On the islands, the move raised hopes among relieved tourist operators that ferry services could soon return to full capacity.
Rob McKinnon, of Outer Hebrides Tourism, said: “Islands have felt excluded from the reopening of the tourism season on July 15 because of the social distancing so this is an important part of the puzzle and it is good they seem to have found a safe way of getting people on ferries.
“Hopefully this will make it worthwhile for businesses to open this summer.
“Had the social distancing measures stayed in place, we would probably have only got about 20% of the visitors we normally get and that is not enough for a lot of people to open.
“We are already seeing restaurants closing in Stornoway.”
Scottish Tourism Alliance (STA) chief executive Marc Crothall said the announcement was “the news that the industry has been eagerly anticipating”.
He added: “The recent research that the STA undertook revealed that the majority of businesses in the tourism sector would be economically unsustainable if the two-metre physical distancing rule remained.
“Today’s news will mean that many hundreds of businesses that had not planned to reopen may now reconsider and plan to do so.”
Moray Chamber of Commerce chief executive Sarah Medcraf also believed that relaxing the two-metre rule would represent “a big step towards helping the sector”.
However, she added: “We need to ensure that businesses do not feel obliged to do one way or another and they do what is right for their business and layout.
“This has never been about pounds before people, but many of the business models simply don’t survive on two-metre rules.
“We need to trust the businesses to make the most informed choice and consumers need to respect their decision and take responsibility for themselves.
“This collective effort will support the industry when it needs it most.”

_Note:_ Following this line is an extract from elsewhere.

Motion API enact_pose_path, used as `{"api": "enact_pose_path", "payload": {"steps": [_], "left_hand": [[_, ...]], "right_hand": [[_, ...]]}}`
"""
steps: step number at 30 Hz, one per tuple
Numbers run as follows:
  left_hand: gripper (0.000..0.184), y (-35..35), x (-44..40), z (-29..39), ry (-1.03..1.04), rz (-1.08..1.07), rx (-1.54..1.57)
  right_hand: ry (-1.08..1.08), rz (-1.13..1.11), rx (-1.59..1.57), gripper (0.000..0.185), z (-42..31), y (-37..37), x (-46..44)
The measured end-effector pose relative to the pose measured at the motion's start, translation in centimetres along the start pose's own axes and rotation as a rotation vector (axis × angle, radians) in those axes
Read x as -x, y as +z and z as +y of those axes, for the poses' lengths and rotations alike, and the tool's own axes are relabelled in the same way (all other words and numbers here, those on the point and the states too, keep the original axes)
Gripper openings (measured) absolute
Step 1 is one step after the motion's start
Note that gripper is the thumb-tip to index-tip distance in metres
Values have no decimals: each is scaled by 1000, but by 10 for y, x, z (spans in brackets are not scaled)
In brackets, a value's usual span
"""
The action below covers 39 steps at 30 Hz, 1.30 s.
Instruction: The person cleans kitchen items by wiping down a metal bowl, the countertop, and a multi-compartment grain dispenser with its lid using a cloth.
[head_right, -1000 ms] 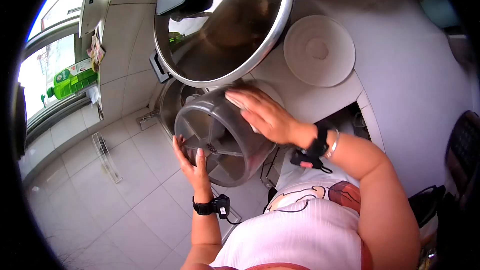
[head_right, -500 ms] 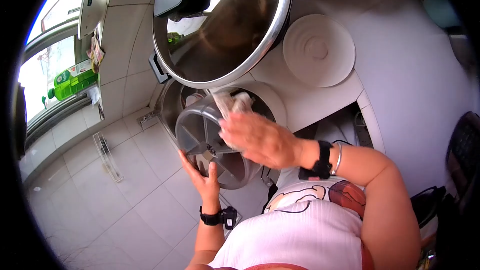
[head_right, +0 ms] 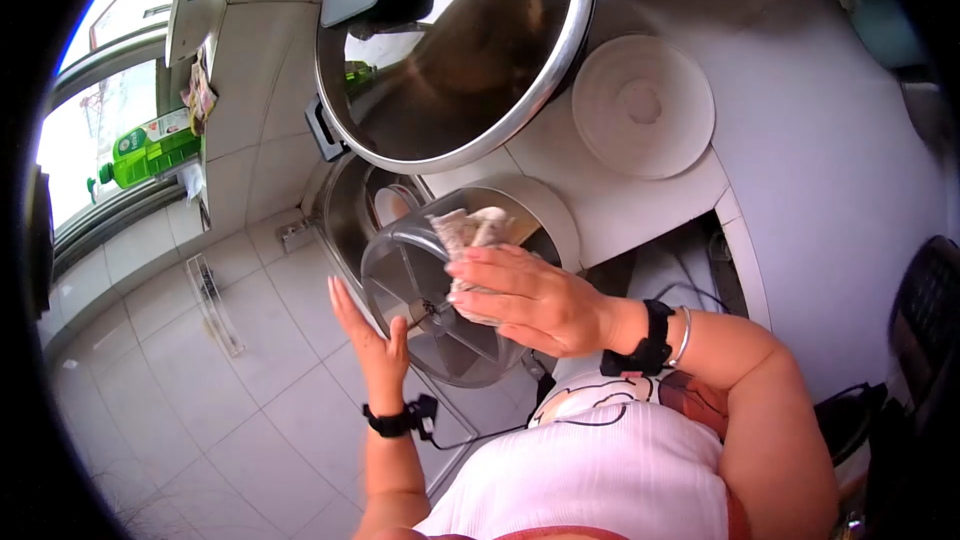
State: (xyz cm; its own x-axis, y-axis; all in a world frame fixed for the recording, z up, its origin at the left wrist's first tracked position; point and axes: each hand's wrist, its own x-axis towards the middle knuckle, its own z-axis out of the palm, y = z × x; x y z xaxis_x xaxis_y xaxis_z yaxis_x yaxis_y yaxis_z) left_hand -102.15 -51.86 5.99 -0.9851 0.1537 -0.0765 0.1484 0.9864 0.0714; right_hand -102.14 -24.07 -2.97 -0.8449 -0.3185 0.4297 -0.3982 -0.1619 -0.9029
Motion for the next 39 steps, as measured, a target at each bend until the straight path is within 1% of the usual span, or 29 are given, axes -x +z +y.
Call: {"api": "enact_pose_path", "payload": {"steps": [1, 2, 3, 6, 7, 9, 10, 11, 12, 13, 14, 15, 16, 17, 18, 19, 21, 23, 24, 26, 27, 28, 30, 31, 33, 34, 36, 38, 39], "left_hand": [[87, 9, 10, 2, -110, 159, 212], [78, 18, 21, 10, -226, 150, 499], [78, 23, 26, 17, -227, 147, 497], [73, 33, 28, 35, -398, 218, 536], [73, 33, 24, 33, -390, 222, 538], [74, 31, 19, 27, -347, 190, 585], [74, 29, 17, 22, -355, 189, 583], [78, 28, 10, 15, -232, 164, 577], [81, 28, 1, 9, -110, 138, 571], [81, 24, -8, 7, -115, 134, 571], [84, 17, -19, 7, 4, 85, 465], [88, 13, -30, 5, 126, 40, 358], [92, 13, -37, -1, 166, -1, 371], [92, 8, -36, 3, 167, 2, 371], [94, -1, -36, 9, 131, -13, 205], [95, -5, -35, 14, 97, -27, 39], [98, -1, -16, 22, -9, 115, 222], [98, 8, 8, 30, -37, 99, 228], [98, 11, 10, 34, -40, 94, 229], [87, 15, 11, 38, -100, 100, 215], [87, 15, 11, 38, -98, 96, 212], [84, 15, 9, 38, -84, 103, 202], [81, 15, 7, 40, -64, 107, 187], [78, 15, 6, 41, -78, 106, 181], [76, 15, 8, 43, -83, 93, 173], [74, 17, 8, 42, -101, 105, 186], [72, 19, 5, 42, -98, 105, 203], [70, 19, 7, 43, -117, 128, 223], [70, 19, 9, 44, -114, 117, 224]], "right_hand": [[-47, -102, 60, 47, 3, -4, -12], [-66, -23, 59, 44, 9, -4, -24], [28, 31, -5, 41, 16, -5, -33], [210, 34, -106, 42, 55, -6, -26], [204, 38, -101, 42, 52, -8, -22], [271, 141, -33, 45, 35, -1, -5], [219, 145, -20, 48, 27, 1, 4], [187, 148, -59, 49, 16, 4, 8], [107, 79, -72, 49, 11, 0, 2], [34, 11, -89, 48, 2, -3, -8], [33, -80, 44, 41, -10, -12, -26], [34, -78, 43, 41, -3, -8, -40], [22, -39, 45, 38, 8, -4, -52], [10, -1, 45, 35, 21, -2, -59], [98, 44, -97, 34, 38, -1, -60], [222, -4, -196, 36, 54, -4, -54], [309, 53, -141, 39, 57, -7, -32], [316, 135, -83, 42, 34, -3, -8], [232, 120, -56, 44, 22, -3, -2], [129, 83, -29, 42, 3, -6, -12], [61, 47, -30, 40, 1, -9, -25], [59, 55, -30, 40, 7, -9, -37], [16, -124, -82, 40, 27, -9, -64], [-6, -95, -132, 36, 42, -6, -73], [245, -86, -350, 32, 58, -6, -74], [249, -70, -347, 32, 67, -3, -64], [391, 181, -287, 27, 85, -4, -33], [659, 351, -184, 24, 84, -16, 4], [684, 463, -212, 26, 80, -21, 25]]}}
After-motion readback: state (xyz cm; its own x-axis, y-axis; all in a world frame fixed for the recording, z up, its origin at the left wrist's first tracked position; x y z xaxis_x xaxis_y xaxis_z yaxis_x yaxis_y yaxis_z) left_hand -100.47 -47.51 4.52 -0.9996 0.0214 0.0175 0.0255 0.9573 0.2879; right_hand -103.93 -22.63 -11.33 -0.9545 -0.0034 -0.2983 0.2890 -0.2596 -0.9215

Chris Foy, VisitAberdeenshire CEO, said: “The first minister’s announcement brings some good news to the local tourism sector. However, the season is starting three months late for many and there is an urgent need to recoup what they can of the remainder of the summer. Otherwise many will face the financial equivalent of three successive winter seasons by the time the 2021 season comes around.
“We’re hearing reports of strong demand for self-catering accommodation options in the region already, which gives a good indication that there is an appetite to visit the region.”